WooCommerce, a prominent open-source e-commerce platform for WordPress websites, is used by over 5 million websites worldwide. It enables online merchants to establish storefronts with a variety of customisable features, such as accepted payment kinds, shipping options, and sales tax calculations, among others. The WooCommerce Blocks feature, which is installed on over 200,000 sites, is the linked plugin affected by the flaw. It aids retailers in displaying their goods on websites.
“Our investigation into this vulnerability and whether data has been compromised is ongoing,” Beau Lebens, head of engineering for WooCommerce, said in an advisory. “We will be sharing more information with site owners on how to investigate this security vulnerability on their site. If a store was affected, the exposed information will be specific to what that site is storing but could include order, customer, and administrative information.” According to Wordfence experts, there is “extremely limited evidence of [exploitation] attempts and it is likely that such attempts were highly targeted.”

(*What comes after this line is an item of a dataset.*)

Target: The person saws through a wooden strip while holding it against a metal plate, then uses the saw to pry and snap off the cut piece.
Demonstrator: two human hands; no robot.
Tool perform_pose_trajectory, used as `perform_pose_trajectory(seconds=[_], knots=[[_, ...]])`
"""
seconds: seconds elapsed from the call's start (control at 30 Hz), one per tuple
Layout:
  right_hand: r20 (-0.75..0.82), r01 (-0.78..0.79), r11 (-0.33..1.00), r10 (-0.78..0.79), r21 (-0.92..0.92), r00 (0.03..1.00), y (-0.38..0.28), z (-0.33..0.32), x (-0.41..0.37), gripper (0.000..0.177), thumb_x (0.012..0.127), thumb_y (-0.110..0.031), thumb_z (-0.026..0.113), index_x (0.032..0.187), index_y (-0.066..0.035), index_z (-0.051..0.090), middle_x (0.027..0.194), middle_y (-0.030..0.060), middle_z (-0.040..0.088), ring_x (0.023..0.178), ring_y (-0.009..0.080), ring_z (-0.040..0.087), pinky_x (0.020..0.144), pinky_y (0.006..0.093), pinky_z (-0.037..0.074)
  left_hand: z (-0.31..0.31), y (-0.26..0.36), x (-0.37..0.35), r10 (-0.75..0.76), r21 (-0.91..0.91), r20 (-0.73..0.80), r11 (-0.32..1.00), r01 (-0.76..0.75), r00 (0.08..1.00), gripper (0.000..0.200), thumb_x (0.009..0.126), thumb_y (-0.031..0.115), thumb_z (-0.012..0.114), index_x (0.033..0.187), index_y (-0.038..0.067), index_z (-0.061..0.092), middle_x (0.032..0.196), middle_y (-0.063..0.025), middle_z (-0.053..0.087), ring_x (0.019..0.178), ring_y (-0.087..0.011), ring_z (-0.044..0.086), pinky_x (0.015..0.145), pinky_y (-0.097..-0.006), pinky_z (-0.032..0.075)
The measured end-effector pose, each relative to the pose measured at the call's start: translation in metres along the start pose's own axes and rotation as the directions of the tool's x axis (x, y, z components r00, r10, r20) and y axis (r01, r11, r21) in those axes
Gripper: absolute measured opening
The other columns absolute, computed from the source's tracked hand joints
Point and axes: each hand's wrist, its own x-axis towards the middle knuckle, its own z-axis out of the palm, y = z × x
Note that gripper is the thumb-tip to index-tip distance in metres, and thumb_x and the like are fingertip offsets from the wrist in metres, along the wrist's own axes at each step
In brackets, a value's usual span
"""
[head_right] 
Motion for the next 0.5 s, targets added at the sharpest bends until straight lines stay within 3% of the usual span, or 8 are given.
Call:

However, one user commented in the WooCommerce advisory's comments section that strange activity had been seen. “Just hours before your announcement and email, the site I manage saw a massive spike in network traffic before effectively locking out administrative logins and presenting various bizarre messages,” the user said. “When I SSH’d into the live environment, the console reported that there were 4 failed login attempts since my last login. So far as I could tell there was no apparent vandalism and the failed logins had their IP banned. It seems a little too coincidental.”
The issue affects WooCommerce plugin versions 3.3 to 5.5, as well as WooCommerce Blocks 2.5 to 5.5. According to Lebens, the company developed a patch remedy “for every impacted version (90+ releases) that was automatically sent to vulnerable stores.” However, because the automatic deployment isn't instantaneous, and users in the advisory's comments section were claiming that they hadn't received the upgrades as of Thursday afternoon, WooCommerce advised that "we're urging everyone to check and manually update if needed just in case."